- _TASK PROMPT_:
Exact copy, no pictures: reproduce every record below as it stands.

(Dataset items)

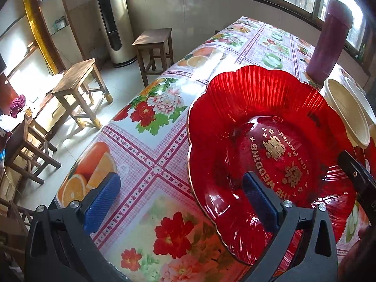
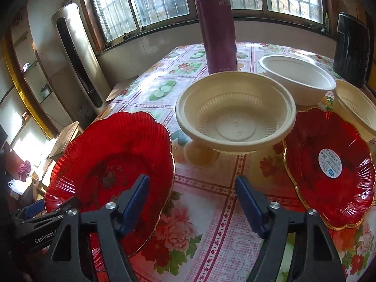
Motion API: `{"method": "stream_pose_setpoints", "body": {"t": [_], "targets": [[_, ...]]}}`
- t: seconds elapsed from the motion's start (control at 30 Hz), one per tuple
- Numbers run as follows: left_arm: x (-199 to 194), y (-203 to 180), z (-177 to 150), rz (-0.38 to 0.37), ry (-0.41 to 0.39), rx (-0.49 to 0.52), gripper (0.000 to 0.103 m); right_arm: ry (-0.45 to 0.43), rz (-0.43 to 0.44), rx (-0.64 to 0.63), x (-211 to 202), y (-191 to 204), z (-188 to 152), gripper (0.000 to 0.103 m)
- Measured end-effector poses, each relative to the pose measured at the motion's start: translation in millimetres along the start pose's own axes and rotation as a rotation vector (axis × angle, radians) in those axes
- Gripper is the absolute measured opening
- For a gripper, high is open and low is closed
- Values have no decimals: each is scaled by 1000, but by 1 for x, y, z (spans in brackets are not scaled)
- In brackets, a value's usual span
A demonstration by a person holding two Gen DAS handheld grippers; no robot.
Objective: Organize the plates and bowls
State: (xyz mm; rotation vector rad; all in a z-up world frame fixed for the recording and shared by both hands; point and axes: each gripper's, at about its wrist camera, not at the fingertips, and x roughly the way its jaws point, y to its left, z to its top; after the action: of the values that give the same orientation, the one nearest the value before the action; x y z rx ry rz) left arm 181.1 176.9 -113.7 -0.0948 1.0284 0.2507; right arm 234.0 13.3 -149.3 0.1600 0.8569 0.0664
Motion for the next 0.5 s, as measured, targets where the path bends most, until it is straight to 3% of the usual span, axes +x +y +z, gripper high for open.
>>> {"method": "stream_pose_setpoints", "body": {"t": [0.07, 0.17, 0.37, 0.5], "targets": [[3, -3, 2, 4, 3, 12, 102, 32, 6, 1, 7, 0, -3, 50], [1, -6, 6, 9, -13, 33, 94, 40, 54, 16, 7, 0, -5, 41], [-2, -10, 10, -55, -48, 56, 58, 26, 94, -53, 0, 16, -9, 13], [-4, -14, 6, -71, -72, 79, 41, 21, 97, -59, -5, 19, -9, 14]]}}
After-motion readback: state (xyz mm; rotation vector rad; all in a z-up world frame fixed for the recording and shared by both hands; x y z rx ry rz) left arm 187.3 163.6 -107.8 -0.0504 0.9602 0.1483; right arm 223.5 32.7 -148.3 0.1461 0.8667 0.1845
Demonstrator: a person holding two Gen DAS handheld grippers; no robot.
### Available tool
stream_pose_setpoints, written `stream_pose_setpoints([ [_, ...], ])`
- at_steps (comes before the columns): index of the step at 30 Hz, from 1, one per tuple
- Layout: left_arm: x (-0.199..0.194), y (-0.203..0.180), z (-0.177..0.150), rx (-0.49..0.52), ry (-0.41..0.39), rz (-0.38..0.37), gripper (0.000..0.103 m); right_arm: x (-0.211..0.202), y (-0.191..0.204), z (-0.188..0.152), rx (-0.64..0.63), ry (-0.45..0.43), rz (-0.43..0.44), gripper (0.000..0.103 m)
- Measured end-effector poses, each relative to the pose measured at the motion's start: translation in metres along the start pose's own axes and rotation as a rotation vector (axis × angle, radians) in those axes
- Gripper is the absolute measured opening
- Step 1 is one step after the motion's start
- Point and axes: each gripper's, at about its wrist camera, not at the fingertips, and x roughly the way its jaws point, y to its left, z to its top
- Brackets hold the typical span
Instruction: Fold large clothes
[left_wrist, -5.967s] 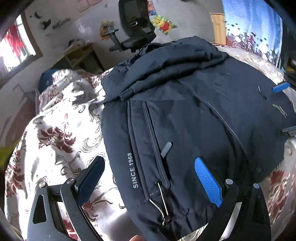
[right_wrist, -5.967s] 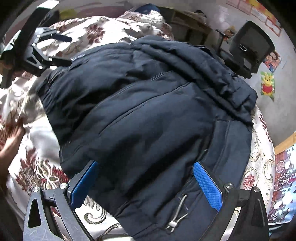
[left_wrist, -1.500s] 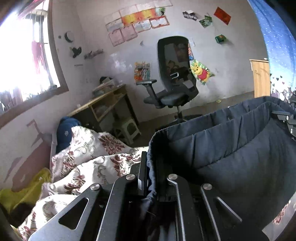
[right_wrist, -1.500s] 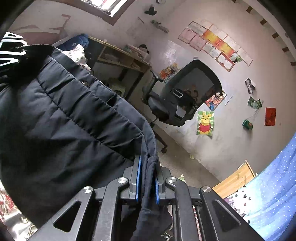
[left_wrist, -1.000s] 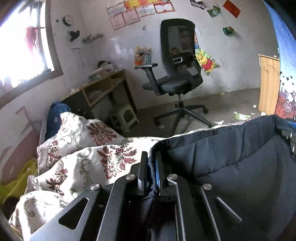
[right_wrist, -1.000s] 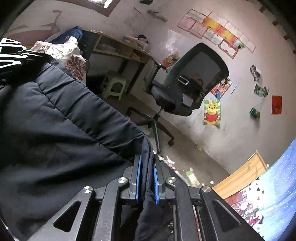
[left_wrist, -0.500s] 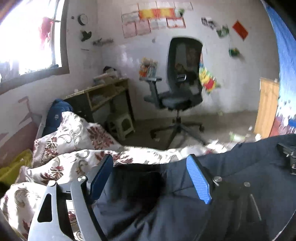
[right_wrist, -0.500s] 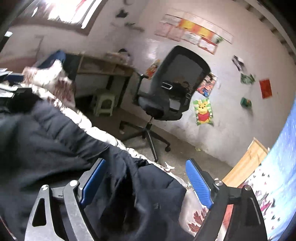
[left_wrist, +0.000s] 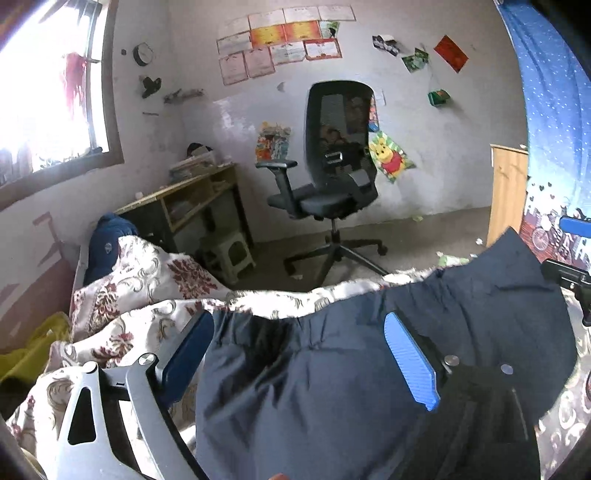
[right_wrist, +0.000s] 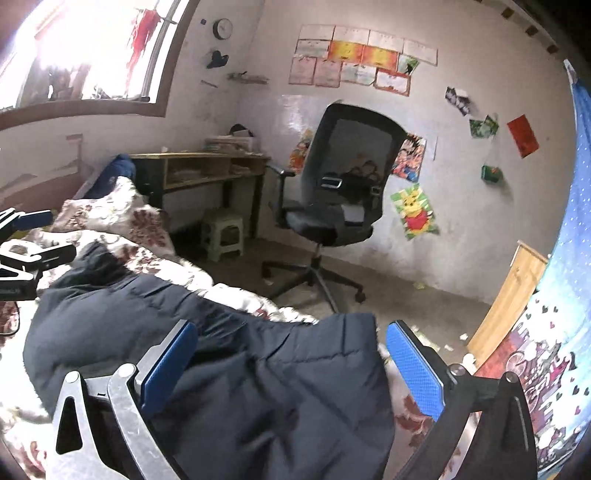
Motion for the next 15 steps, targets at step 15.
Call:
stream_pose_setpoints([
  [15, 0.031, -0.007, -0.102, 0.068, 0.320, -0.075, 0.095, 0.034, 0.034, -0.083, 0.102, 0.415, 0.265, 0.103],
])
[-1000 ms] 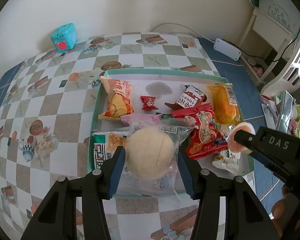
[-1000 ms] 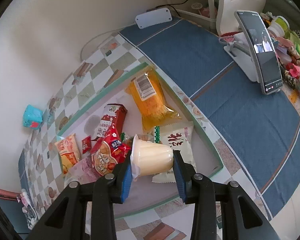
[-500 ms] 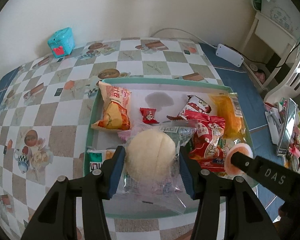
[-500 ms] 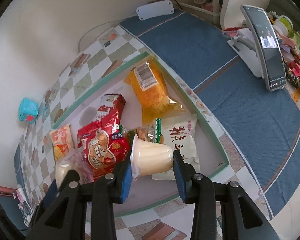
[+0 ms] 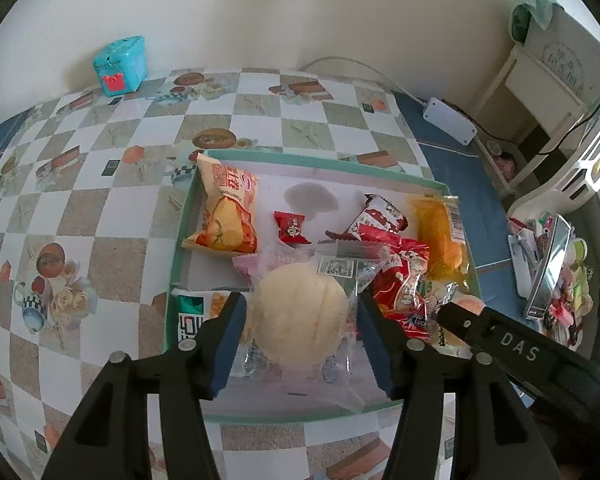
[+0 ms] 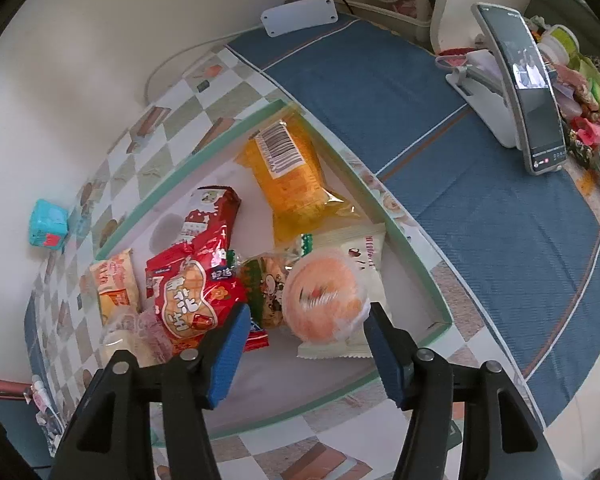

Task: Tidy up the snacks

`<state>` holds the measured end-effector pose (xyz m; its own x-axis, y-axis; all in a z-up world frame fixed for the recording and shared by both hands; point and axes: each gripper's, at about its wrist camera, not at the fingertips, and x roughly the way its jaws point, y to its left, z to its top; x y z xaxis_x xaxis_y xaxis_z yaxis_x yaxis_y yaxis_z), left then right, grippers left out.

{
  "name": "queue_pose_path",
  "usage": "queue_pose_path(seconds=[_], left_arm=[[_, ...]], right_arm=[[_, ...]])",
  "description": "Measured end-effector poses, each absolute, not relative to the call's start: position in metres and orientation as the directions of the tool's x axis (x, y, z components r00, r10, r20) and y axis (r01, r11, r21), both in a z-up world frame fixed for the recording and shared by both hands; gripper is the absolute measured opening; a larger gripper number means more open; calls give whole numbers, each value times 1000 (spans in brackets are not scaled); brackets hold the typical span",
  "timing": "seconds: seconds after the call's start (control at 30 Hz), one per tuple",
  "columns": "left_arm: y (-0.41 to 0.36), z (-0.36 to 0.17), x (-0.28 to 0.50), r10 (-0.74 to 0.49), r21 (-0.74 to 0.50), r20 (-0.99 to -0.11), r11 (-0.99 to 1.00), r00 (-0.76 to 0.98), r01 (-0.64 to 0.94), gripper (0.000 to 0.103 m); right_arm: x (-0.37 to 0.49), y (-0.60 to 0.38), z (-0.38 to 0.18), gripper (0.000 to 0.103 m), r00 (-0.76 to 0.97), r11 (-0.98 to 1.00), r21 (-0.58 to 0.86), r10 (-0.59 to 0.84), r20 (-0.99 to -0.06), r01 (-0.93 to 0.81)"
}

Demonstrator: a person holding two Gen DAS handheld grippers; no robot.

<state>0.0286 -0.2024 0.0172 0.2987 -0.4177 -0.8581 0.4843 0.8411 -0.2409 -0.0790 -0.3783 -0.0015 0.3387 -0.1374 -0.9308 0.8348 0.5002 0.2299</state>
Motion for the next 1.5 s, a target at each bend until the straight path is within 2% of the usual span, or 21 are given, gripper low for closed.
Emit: queue_pose_path(seconds=[0.27,0.33,0.37,0.43,0.53,0.57,0.67,0.77,0.87,0.97,1.13,1.5], left_arm=[[-190,21,34,-434,-275,-851,848,297,453,60],[-187,22,37,-439,-285,-848,850,297,442,64],[-185,23,38,-442,-292,-846,852,298,436,72],[-182,24,40,-450,-305,-842,852,297,426,74],[-176,27,42,-459,-319,-835,853,303,413,74],[-173,29,42,-461,-324,-832,855,308,405,74],[-162,33,46,-459,-334,-827,865,323,374,76],[-151,32,51,-447,-340,-831,880,331,333,88],[-139,29,57,-421,-336,-841,898,339,282,89],[-126,28,62,-363,-288,-855,927,370,241,95],[-116,25,64,-264,-193,-872,959,412,206,95],[-102,26,53,-146,-51,-878,976,456,214,95]], right_arm=[[-76,-376,-2,81,325,506,211,-147,-934,836],[-76,-377,-3,83,324,507,209,-149,-934,836],[-76,-376,-3,83,323,507,208,-150,-935,837],[-75,-376,-3,85,321,507,205,-152,-935,837],[-75,-377,-3,99,322,506,201,-162,-933,838],[-76,-377,-3,101,323,506,201,-165,-932,839],[-76,-377,-2,101,327,508,202,-169,-930,837],[-74,-377,-1,103,331,518,202,-169,-928,831],[-71,-373,3,103,341,539,197,-181,-923,819],[-67,-368,8,103,352,566,185,-201,-914,804],[-59,-356,18,103,379,619,165,-231,-896,768],[-52,-315,32,103,424,721,93,-294,-857,687]])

- _RESPONSE BOX_:
Motion API: `{"method": "stream_pose_setpoints", "body": {"t": [_], "targets": [[_, ...]]}}`
- t: seconds elapsed from the motion's start (control at 30 Hz), one per tuple
- Numbers run as follows: left_arm: x (-199 to 194), y (-203 to 180), z (-177 to 150), rz (-0.38 to 0.37), ry (-0.41 to 0.39), rx (-0.49 to 0.52), gripper (0.000 to 0.103 m); right_arm: ry (-0.45 to 0.43), rz (-0.43 to 0.44), rx (-0.64 to 0.63), x (-211 to 202), y (-191 to 204), z (-188 to 152), gripper (0.000 to 0.103 m)
- Measured end-effector poses, each relative to the pose measured at the motion's start: translation in millimetres along the start pose's own axes and rotation as a rotation vector (axis × angle, radians) in those axes
- Gripper is the absolute measured opening
- For a gripper, high is open and low is closed
- Values have no decimals: each is scaled by 1000, but by 1 for x, y, z (spans in brackets are not scaled)
- In brackets, a value's usual span
A demonstration by a person holding two Gen DAS handheld grippers; no robot.
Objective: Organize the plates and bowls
State: (xyz mm; rotation vector rad; all in a z-up world frame fixed for the recording and shared by both hands; point and axes: each gripper's, at about its wrist camera, not at the fingertips, and x roughly the way its jaws point, y to its left, z to its top; after the action: of the values that give the same orientation, the one nearest the value before the action; x y z rx ry rz) left arm 181.1 176.9 -113.7 -0.0948 1.0284 0.2507; right arm 234.0 13.3 -149.3 0.1600 0.8569 0.0664
Motion for the next 0.5 s, as measured, targets where the path bends most, until it is straight to 3% of the usual span, axes +x +y +z, gripper high for open.
>>> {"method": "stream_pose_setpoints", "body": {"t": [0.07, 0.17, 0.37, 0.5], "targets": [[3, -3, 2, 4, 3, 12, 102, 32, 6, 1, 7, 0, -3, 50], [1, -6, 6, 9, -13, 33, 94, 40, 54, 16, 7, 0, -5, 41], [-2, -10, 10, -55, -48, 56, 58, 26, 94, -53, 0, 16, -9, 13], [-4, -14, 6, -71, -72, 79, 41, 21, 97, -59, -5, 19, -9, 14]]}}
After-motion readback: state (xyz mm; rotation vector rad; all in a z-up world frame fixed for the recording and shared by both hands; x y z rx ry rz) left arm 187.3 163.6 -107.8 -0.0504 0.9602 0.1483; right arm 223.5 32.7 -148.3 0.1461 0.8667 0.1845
Demonstrator: a person holding two Gen DAS handheld grippers; no robot.
### Available tool
stream_pose_setpoints, written `stream_pose_setpoints([ [_, ...], ])`
- at_steps (comes before the columns): index of the step at 30 Hz, from 1, one per tuple
- Layout: left_arm: x (-0.199..0.194), y (-0.203..0.180), z (-0.177..0.150), rx (-0.49..0.52), ry (-0.41..0.39), rz (-0.38..0.37), gripper (0.000..0.103 m); right_arm: x (-0.211..0.202), y (-0.191..0.204), z (-0.188..0.152), rx (-0.64..0.63), ry (-0.45..0.43), rz (-0.43..0.44), gripper (0.000..0.103 m)
- Measured end-effector poses, each relative to the pose measured at the motion's start: translation in metres along the start pose's own axes and rotation as a rotation vector (axis × angle, radians) in those axes
- Gripper is the absolute measured opening
- Step 1 is one step after the motion's start
- Point and axes: each gripper's, at about its wrist camera, not at the fingertips, and x roughly the way its jaws point, y to its left, z to its top
- Brackets hold the typical span
Instruction: Fold large clothes
[left_wrist, -5.967s] 
[right_wrist, -5.967s] 
[left_wrist, -1.500s] 
[right_wrist, -1.500s] 
[left_wrist, -1.000s] 
[right_wrist, -1.000s] 
[left_wrist, -0.500s] 
[right_wrist, -0.500s] 
[left_wrist, +0.000s] 
[right_wrist, +0.000s] 
Motion for the next 15 steps, targets at step 15.
Call:
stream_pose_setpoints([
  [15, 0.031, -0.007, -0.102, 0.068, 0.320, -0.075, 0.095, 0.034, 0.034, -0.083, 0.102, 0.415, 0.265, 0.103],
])
[-1000 ms] 
[-1000 ms] 
[-500 ms] 
[-500 ms] 
[+0 ms] 
[+0 ms] 

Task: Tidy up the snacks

`<state>` holds the measured end-effector pose (xyz m; its own x-axis, y-axis; all in a z-up world frame fixed for the recording and shared by both hands; point and axes: each gripper's, at about its wrist camera, not at the fingertips, and x roughly the way its jaws point, y to its left, z to its top; x y z xaxis_x xaxis_y xaxis_z yaxis_x yaxis_y yaxis_z), left then right, grippers left out.

{
  "name": "queue_pose_path",
  "usage": "queue_pose_path(seconds=[_], left_arm=[[_, ...]], right_arm=[[_, ...]])",
  "description": "Measured end-effector poses, each absolute, not relative to the call's start: position in metres and orientation as the directions of the tool's x axis (x, y, z components r00, r10, r20) and y axis (r01, r11, r21), both in a z-up world frame fixed for the recording and shared by both hands; gripper is the absolute measured opening; a larger gripper number means more open; calls give whole numbers, each value times 1000 (spans in brackets are not scaled); brackets hold the typical span",
  "timing": "seconds: seconds after the call's start (control at 30 Hz), one per tuple",
  "columns": "left_arm: y (-0.41 to 0.36), z (-0.36 to 0.17), x (-0.28 to 0.50), r10 (-0.74 to 0.49), r21 (-0.74 to 0.50), r20 (-0.99 to -0.11), r11 (-0.99 to 1.00), r00 (-0.76 to 0.98), r01 (-0.64 to 0.94), gripper (0.000 to 0.103 m); right_arm: x (-0.37 to 0.49), y (-0.60 to 0.38), z (-0.38 to 0.18), gripper (0.000 to 0.103 m), r00 (-0.76 to 0.97), r11 (-0.98 to 1.00), r21 (-0.58 to 0.86), r10 (-0.59 to 0.84), r20 (-0.99 to -0.06), r01 (-0.93 to 0.81)"
}

Demonstrator: a person holding two Gen DAS handheld grippers; no robot.

<state>0.0286 -0.2024 0.0172 0.2987 -0.4177 -0.8581 0.4843 0.8411 -0.2409 -0.0790 -0.3783 -0.0015 0.3387 -0.1374 -0.9308 0.8348 0.5002 0.2299</state>
Motion for the next 1.5 s, a target at each bend until the straight path is within 2% of the usual span, or 21 are given, gripper low for closed.
Emit: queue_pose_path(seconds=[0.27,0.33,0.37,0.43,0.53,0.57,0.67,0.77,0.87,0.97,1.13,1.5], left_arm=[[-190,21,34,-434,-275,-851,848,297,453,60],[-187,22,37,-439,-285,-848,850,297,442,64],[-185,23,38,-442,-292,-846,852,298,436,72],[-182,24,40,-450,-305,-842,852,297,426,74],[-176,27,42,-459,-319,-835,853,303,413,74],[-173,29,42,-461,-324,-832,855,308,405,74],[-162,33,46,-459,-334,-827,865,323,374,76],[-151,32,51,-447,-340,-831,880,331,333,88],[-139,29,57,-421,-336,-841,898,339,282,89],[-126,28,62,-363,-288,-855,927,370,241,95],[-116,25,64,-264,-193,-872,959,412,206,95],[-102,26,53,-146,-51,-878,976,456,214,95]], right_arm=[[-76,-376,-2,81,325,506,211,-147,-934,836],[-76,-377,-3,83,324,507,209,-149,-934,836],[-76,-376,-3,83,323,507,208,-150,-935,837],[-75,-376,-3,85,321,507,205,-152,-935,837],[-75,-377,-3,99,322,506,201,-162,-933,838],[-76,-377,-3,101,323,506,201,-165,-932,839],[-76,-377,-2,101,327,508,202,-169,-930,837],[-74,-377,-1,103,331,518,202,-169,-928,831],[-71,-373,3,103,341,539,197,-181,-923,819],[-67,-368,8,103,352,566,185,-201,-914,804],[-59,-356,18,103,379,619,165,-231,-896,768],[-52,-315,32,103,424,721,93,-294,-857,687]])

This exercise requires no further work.